> _THE TASK_:
In the material below, find the line that contains "Spot the robot" and the line that contains "Target: wire", then write out exactly those two lines and everything between them.

START RECORDS TO USE

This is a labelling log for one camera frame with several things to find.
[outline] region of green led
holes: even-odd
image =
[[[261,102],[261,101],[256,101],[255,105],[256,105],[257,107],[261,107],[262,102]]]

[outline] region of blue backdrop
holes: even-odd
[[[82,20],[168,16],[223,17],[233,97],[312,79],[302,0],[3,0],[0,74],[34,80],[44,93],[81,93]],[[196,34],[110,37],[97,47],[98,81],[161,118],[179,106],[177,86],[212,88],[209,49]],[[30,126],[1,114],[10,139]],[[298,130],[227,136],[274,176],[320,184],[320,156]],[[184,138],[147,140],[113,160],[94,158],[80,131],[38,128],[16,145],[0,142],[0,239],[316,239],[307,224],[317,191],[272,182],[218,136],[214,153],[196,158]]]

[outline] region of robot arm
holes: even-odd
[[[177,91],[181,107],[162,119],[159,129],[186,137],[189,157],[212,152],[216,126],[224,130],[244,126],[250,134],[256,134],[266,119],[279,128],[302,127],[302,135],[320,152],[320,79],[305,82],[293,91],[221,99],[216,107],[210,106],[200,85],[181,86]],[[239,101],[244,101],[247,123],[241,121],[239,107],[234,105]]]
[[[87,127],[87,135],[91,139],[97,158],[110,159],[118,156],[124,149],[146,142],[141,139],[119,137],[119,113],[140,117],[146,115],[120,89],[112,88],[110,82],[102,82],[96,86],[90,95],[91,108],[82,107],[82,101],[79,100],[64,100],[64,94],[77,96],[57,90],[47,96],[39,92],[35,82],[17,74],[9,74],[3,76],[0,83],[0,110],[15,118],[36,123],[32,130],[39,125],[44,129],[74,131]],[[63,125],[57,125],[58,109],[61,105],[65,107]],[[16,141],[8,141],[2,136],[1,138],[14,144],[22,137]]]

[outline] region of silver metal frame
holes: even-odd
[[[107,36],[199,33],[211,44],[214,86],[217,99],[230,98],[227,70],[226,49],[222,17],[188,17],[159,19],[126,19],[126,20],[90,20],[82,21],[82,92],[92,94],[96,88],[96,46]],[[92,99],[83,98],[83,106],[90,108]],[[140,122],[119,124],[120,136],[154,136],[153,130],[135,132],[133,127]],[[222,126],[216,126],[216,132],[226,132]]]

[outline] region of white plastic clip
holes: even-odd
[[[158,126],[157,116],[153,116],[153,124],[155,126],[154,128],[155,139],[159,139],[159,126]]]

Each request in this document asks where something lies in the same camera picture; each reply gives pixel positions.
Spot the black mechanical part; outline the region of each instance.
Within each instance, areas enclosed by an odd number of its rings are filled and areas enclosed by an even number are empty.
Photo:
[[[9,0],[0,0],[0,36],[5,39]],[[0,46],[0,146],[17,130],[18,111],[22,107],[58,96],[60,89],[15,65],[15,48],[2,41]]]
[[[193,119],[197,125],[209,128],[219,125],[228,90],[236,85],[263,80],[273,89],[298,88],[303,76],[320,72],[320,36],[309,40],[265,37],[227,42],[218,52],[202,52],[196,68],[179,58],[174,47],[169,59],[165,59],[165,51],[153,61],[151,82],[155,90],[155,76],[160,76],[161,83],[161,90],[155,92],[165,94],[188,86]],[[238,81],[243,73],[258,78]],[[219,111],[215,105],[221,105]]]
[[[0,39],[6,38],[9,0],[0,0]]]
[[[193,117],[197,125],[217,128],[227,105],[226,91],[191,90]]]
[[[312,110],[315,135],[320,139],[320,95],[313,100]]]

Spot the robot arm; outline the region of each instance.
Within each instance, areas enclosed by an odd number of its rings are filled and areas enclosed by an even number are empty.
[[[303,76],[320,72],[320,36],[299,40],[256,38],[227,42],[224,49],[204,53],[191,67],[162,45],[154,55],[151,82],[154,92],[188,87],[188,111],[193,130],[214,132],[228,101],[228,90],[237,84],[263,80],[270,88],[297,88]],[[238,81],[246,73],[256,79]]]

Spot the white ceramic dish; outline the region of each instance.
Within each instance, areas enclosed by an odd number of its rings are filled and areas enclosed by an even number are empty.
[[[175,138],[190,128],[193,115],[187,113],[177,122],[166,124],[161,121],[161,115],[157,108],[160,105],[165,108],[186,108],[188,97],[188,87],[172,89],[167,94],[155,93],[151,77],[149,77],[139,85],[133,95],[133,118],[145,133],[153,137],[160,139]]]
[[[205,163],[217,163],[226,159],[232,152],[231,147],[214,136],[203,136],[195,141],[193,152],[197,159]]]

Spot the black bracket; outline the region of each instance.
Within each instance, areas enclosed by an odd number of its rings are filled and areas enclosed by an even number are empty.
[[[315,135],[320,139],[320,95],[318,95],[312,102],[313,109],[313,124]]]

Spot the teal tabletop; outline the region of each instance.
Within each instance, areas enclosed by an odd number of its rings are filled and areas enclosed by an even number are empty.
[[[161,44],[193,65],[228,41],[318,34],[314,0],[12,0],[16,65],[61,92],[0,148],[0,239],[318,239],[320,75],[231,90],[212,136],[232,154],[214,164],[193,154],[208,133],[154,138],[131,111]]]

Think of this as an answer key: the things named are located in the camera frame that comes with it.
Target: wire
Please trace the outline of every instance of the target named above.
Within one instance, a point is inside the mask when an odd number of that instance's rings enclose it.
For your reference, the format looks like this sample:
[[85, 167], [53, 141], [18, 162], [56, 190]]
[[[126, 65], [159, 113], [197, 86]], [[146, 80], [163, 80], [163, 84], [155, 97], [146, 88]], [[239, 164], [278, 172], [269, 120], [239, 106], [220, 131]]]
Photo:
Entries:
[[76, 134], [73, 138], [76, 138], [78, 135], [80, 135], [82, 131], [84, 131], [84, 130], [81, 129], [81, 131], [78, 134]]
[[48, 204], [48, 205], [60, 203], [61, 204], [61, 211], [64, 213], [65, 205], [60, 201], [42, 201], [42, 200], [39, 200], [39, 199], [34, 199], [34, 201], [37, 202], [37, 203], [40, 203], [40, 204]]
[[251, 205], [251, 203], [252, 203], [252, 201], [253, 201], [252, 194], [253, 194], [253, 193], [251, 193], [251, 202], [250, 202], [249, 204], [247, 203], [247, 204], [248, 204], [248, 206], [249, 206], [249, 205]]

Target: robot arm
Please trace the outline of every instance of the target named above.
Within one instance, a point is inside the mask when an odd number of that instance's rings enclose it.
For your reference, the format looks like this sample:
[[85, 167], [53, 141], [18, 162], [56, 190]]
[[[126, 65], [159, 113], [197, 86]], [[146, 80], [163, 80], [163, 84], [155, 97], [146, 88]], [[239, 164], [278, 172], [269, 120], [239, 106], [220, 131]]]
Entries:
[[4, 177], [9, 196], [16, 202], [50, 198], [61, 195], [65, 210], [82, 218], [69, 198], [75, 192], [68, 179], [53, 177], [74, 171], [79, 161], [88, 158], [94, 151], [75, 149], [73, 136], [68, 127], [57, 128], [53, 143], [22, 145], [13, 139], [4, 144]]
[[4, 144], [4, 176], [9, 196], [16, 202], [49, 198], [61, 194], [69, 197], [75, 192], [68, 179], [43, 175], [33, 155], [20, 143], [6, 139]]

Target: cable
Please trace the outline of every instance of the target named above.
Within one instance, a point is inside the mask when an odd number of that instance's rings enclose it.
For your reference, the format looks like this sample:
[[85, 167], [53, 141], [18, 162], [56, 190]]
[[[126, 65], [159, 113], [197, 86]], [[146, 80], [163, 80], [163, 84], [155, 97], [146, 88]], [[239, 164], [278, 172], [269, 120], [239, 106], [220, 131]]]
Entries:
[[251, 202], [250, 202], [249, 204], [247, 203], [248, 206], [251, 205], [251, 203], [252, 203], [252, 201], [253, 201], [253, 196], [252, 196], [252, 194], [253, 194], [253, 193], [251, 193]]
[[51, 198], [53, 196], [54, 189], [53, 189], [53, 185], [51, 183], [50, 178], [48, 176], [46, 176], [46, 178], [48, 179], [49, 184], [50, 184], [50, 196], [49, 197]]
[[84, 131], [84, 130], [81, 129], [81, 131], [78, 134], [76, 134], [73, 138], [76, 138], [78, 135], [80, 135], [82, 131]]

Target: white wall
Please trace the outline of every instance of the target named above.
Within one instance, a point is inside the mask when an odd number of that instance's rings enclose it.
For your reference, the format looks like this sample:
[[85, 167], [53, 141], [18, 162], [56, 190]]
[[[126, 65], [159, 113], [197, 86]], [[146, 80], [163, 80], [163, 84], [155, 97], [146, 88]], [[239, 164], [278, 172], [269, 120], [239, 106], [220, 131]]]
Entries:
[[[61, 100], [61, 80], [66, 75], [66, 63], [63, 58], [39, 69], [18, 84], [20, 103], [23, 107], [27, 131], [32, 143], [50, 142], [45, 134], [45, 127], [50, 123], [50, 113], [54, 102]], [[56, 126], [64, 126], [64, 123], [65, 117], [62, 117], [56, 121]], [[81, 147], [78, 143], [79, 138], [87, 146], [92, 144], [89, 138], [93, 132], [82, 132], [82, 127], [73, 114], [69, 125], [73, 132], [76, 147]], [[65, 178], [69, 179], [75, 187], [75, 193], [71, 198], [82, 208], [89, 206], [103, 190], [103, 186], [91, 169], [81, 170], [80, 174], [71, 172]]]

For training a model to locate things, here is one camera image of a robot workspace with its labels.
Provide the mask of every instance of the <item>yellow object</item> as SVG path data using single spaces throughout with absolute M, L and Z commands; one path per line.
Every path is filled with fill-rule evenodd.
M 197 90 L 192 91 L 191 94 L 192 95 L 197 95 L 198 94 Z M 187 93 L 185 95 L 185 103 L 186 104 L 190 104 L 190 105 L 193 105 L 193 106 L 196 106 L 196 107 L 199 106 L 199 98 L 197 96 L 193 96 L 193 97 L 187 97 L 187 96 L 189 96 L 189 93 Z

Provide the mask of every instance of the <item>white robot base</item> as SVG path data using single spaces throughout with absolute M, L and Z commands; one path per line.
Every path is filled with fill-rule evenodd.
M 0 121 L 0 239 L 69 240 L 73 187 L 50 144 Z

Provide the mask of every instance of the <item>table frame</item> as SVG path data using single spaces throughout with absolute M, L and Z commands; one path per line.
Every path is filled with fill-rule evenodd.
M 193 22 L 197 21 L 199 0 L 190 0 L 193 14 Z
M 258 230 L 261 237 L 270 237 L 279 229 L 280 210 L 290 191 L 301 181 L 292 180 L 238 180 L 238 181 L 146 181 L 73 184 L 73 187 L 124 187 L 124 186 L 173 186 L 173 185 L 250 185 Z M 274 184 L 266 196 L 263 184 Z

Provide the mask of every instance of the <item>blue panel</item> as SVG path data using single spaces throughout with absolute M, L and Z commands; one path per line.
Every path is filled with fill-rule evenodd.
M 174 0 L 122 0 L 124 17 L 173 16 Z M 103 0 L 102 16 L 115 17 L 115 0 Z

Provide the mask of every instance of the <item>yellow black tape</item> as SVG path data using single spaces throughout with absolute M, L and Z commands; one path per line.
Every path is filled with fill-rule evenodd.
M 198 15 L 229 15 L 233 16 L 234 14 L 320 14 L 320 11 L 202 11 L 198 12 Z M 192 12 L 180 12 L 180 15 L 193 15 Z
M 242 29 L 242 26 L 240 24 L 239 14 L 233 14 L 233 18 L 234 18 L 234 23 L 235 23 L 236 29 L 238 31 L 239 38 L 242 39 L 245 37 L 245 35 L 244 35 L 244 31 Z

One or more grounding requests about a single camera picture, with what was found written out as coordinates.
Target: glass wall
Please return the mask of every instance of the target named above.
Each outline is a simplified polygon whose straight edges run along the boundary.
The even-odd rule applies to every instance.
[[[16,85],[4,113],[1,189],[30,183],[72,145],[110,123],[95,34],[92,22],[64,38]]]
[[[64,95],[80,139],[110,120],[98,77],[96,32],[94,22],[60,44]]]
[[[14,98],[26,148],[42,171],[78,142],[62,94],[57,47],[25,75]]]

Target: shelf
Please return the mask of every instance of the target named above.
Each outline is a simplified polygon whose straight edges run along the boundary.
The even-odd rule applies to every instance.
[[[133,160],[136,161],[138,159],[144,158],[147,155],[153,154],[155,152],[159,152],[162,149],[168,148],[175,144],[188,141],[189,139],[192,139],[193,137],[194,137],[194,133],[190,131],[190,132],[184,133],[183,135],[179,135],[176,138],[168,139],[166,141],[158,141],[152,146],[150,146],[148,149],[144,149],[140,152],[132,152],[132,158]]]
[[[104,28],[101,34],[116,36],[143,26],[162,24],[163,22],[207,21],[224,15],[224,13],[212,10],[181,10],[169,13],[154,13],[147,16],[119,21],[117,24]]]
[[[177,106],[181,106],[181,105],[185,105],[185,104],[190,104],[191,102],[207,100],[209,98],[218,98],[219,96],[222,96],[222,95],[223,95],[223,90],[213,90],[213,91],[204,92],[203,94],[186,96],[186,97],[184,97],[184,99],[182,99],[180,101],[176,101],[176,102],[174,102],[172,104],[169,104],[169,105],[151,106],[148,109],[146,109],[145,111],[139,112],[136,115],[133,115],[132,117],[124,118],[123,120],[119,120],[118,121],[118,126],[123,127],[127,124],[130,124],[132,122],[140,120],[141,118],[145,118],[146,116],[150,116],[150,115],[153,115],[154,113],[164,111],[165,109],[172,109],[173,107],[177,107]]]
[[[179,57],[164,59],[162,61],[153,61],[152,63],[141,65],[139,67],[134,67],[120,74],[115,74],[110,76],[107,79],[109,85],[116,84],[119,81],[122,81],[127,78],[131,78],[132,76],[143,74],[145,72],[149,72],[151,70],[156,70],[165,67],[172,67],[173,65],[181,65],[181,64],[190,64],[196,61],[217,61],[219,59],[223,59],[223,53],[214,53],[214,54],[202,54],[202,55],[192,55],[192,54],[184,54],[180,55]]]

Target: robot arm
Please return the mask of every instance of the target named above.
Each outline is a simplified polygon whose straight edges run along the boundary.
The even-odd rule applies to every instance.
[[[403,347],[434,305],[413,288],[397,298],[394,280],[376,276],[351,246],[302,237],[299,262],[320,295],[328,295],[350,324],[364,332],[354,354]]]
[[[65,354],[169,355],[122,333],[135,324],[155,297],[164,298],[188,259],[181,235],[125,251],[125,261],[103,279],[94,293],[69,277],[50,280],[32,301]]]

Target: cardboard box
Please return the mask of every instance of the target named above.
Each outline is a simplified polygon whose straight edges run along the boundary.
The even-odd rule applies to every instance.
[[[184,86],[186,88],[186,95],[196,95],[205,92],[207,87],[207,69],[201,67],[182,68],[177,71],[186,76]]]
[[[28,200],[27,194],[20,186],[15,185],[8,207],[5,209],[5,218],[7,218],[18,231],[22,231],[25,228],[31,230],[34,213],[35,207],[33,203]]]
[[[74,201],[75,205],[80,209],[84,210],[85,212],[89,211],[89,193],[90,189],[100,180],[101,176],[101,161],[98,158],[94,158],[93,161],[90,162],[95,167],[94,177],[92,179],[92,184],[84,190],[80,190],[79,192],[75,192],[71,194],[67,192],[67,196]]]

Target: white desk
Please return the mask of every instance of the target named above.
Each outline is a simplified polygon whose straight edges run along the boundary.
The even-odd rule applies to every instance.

END RECORDS TO USE

> _RESULT OF THE TASK_:
Spot the robot arm; outline the region of each instance.
Within each instance, areas enclosed by an odd number of its rings are filled and areas enclosed by an even number are empty.
[[[303,76],[320,72],[320,36],[299,40],[256,38],[227,42],[224,49],[204,53],[191,67],[162,45],[154,55],[151,82],[154,92],[188,87],[188,111],[193,130],[214,132],[228,101],[228,90],[237,84],[263,80],[270,88],[297,88]],[[238,81],[246,73],[256,79]]]

Spot the white ceramic dish; outline the region of each instance.
Within each instance, areas enclosed by an odd number of its rings are filled and areas enclosed by an even number are empty.
[[[175,138],[190,128],[193,115],[187,113],[177,122],[166,124],[161,121],[161,115],[157,108],[160,105],[165,108],[186,108],[188,97],[188,87],[172,89],[167,94],[155,93],[151,77],[149,77],[139,85],[133,95],[133,118],[145,133],[153,137],[160,139]]]
[[[205,163],[217,163],[226,159],[232,152],[231,147],[214,136],[203,136],[195,141],[193,152],[197,159]]]

Spot the black bracket; outline the region of each instance.
Within each instance, areas enclosed by an odd number of its rings are filled and areas enclosed by an even number are empty.
[[[315,135],[320,139],[320,95],[318,95],[312,102],[313,109],[313,124]]]

Spot the teal tabletop; outline the region of each instance.
Within each instance, areas enclosed by an odd number of its rings are filled and areas enclosed by an even number are empty.
[[[161,44],[193,65],[228,41],[318,34],[314,0],[12,0],[16,65],[61,92],[0,148],[0,239],[318,239],[320,75],[231,90],[212,136],[232,154],[214,164],[193,154],[208,133],[154,138],[131,111]]]

Think of this as an answer key: the things named are located in the camera frame that comes with it.
Target: wire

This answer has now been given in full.